EXERCISE REQUIREMENTS:
A verbatim copy of the lines from the one with "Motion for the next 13" through the final line below is required; print it and nothing else.
DATA SHOWN Block Start
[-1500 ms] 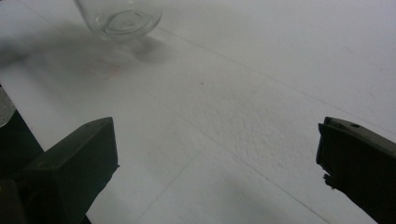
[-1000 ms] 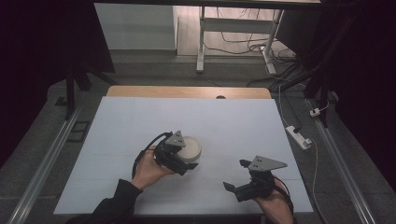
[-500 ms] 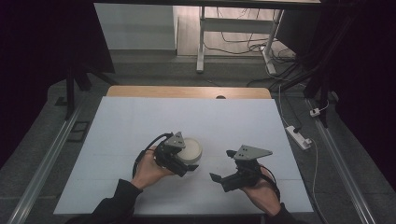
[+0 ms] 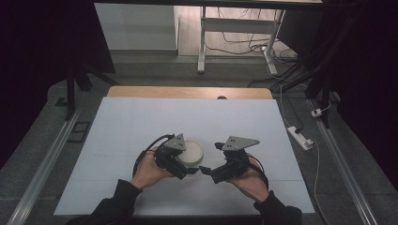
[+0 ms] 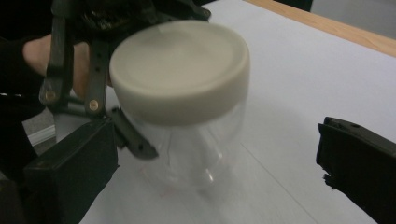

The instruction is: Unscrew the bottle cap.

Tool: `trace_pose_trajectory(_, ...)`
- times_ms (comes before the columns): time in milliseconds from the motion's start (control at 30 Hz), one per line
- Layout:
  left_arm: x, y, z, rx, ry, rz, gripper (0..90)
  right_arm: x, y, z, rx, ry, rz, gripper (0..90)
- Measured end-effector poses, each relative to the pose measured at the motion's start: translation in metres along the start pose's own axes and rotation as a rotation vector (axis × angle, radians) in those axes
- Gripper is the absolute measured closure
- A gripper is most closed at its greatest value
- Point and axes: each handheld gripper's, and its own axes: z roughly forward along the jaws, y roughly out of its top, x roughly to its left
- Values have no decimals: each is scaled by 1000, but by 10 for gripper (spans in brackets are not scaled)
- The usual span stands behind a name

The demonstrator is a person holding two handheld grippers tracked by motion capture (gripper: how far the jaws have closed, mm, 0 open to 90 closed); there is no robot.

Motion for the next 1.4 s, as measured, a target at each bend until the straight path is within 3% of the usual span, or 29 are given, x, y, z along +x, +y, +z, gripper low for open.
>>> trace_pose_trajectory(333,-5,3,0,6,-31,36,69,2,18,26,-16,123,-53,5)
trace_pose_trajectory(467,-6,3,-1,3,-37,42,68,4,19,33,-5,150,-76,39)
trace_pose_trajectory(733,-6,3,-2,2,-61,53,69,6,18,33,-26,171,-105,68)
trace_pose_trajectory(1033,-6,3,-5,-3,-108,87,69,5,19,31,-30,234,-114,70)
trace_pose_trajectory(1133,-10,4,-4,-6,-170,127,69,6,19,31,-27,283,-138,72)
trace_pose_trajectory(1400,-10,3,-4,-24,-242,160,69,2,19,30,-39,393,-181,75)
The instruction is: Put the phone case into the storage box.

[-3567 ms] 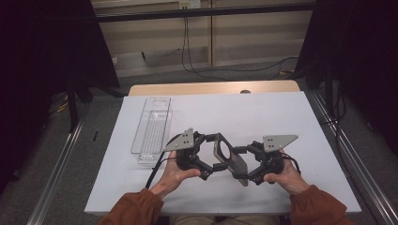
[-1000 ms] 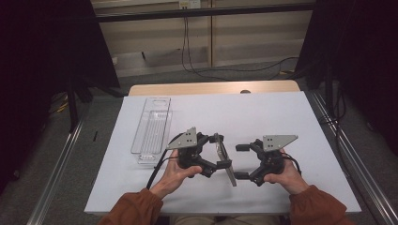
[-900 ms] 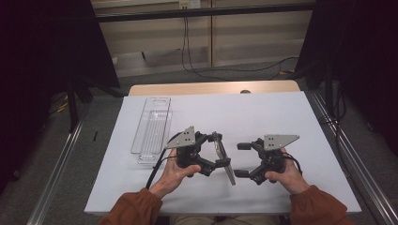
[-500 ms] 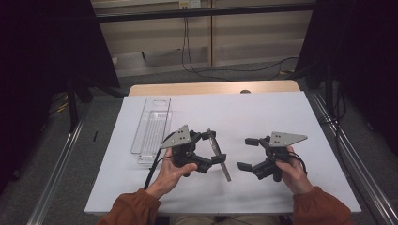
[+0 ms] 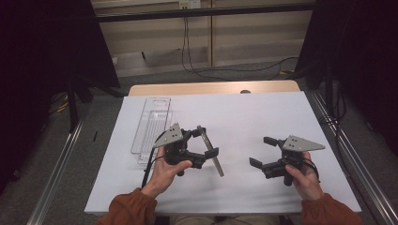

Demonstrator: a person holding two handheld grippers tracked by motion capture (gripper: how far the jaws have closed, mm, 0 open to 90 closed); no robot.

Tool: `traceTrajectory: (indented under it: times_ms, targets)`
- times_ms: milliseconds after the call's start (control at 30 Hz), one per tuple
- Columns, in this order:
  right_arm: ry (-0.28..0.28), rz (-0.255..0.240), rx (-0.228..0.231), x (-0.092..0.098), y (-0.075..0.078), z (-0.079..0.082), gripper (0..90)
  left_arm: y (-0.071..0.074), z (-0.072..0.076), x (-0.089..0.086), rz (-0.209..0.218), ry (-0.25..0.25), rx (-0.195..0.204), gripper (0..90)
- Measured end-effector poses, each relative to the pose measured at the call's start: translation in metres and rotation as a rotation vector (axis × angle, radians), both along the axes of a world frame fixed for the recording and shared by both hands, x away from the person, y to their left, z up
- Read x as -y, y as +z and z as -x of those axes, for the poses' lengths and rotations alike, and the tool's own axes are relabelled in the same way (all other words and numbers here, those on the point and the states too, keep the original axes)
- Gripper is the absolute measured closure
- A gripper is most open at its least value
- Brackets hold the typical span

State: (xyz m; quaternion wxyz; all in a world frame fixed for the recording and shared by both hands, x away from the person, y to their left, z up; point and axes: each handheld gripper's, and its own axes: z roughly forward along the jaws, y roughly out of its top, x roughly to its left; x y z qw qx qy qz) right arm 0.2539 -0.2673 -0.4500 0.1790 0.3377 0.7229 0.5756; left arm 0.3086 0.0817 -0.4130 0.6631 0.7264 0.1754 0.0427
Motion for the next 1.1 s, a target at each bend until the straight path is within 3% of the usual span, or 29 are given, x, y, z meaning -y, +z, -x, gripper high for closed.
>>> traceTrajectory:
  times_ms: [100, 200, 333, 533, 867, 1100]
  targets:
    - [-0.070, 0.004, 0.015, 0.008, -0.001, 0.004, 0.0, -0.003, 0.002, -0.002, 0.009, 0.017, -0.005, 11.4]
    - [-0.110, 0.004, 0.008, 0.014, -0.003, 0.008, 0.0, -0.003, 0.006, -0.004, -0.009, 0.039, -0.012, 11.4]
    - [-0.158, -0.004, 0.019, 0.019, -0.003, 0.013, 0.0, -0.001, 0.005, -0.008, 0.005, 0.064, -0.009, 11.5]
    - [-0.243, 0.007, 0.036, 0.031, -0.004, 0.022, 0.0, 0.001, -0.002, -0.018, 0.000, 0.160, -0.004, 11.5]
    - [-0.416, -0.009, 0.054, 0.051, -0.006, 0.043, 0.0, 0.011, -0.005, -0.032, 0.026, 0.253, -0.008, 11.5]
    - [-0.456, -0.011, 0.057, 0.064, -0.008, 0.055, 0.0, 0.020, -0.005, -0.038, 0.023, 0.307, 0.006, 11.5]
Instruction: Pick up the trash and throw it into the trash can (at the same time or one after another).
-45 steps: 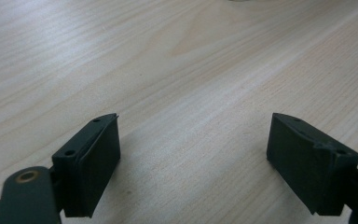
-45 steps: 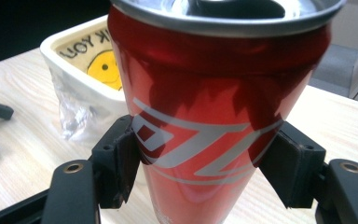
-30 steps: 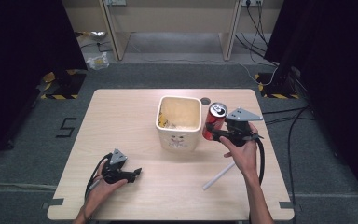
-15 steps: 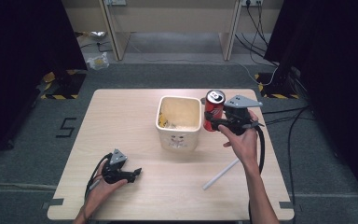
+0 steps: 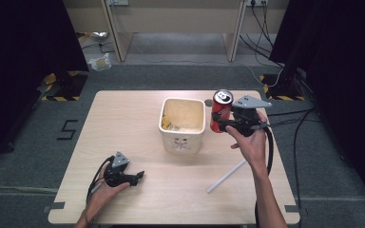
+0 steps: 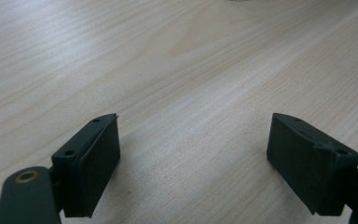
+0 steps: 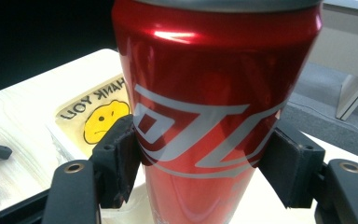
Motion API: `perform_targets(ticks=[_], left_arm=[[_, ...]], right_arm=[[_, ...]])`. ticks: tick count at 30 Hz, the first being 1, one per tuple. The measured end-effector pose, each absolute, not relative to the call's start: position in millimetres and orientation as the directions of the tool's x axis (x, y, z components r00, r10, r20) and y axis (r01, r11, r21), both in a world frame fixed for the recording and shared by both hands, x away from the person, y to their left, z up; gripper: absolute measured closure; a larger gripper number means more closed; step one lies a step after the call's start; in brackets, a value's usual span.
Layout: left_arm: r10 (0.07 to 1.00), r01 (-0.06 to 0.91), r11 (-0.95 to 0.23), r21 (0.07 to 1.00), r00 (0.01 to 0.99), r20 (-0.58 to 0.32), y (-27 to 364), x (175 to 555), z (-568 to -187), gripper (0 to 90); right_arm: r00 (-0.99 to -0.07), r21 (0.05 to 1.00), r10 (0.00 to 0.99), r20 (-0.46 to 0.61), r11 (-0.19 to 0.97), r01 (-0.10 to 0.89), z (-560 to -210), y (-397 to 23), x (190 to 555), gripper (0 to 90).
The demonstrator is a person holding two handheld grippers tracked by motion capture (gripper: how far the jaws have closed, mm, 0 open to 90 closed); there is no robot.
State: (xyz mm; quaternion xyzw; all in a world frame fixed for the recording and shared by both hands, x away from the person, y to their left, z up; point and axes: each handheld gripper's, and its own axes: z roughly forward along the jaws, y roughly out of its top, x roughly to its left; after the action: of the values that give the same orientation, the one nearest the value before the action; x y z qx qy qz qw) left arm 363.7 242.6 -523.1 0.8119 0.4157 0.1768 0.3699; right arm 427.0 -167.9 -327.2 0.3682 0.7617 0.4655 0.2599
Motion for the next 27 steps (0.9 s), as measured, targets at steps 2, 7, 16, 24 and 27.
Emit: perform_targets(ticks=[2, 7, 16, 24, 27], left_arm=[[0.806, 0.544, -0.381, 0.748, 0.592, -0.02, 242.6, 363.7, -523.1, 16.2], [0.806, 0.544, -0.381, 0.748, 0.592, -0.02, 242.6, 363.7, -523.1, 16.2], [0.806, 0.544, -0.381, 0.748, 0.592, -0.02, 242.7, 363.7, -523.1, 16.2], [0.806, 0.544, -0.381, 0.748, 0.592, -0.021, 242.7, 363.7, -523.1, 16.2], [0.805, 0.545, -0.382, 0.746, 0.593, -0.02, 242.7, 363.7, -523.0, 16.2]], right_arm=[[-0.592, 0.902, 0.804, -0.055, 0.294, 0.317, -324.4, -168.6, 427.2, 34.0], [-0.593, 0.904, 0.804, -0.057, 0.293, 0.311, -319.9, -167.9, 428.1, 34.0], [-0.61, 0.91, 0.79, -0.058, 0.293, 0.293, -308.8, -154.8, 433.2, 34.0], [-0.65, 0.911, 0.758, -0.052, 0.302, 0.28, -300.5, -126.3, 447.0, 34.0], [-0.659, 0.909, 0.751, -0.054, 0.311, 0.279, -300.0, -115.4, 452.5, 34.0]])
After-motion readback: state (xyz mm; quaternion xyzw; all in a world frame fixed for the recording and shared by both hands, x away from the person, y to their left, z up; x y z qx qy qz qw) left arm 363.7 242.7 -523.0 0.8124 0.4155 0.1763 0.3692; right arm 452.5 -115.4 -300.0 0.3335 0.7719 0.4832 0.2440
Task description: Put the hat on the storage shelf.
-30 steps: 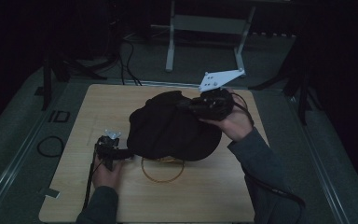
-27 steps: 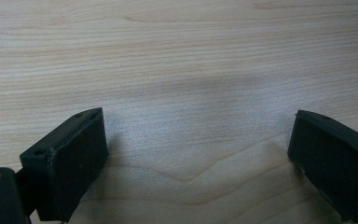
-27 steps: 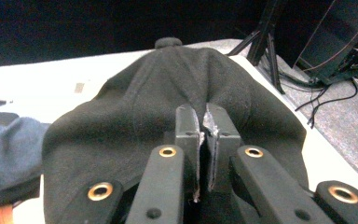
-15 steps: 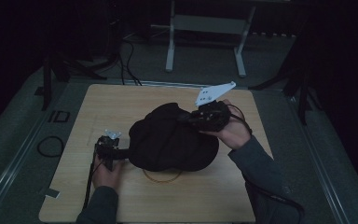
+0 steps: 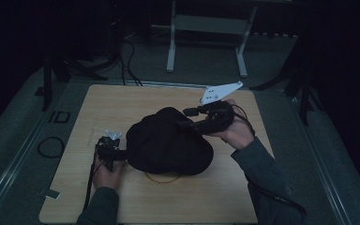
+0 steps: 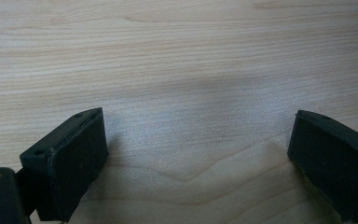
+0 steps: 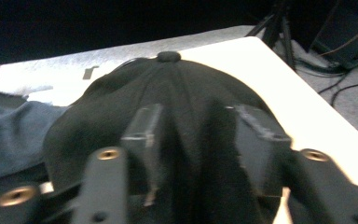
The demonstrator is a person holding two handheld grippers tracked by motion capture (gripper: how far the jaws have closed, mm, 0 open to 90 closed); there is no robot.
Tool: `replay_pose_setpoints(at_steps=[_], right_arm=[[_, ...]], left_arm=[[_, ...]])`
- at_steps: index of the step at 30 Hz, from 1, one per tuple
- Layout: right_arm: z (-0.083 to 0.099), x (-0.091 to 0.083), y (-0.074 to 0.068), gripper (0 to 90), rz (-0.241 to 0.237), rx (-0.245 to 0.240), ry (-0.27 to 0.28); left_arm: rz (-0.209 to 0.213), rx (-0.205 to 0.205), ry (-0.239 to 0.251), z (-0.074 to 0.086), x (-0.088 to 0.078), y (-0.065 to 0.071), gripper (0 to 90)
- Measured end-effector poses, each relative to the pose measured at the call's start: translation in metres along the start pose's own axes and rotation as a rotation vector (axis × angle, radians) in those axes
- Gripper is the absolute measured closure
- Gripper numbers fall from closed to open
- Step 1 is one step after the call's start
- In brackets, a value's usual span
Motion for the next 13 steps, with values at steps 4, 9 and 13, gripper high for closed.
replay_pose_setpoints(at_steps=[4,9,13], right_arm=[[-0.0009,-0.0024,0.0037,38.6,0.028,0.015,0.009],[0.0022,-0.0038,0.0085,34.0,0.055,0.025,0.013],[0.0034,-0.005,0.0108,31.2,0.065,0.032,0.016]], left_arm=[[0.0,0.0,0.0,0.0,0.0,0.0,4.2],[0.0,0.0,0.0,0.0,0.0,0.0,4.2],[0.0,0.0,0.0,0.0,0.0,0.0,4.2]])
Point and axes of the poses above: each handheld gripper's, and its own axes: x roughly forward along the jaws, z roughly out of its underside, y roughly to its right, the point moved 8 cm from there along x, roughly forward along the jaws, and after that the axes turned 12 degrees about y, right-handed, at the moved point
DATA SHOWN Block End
TASK RESULT:
Motion for the next 13 steps, with values at steps 4, 9 and 13, gripper high for closed.
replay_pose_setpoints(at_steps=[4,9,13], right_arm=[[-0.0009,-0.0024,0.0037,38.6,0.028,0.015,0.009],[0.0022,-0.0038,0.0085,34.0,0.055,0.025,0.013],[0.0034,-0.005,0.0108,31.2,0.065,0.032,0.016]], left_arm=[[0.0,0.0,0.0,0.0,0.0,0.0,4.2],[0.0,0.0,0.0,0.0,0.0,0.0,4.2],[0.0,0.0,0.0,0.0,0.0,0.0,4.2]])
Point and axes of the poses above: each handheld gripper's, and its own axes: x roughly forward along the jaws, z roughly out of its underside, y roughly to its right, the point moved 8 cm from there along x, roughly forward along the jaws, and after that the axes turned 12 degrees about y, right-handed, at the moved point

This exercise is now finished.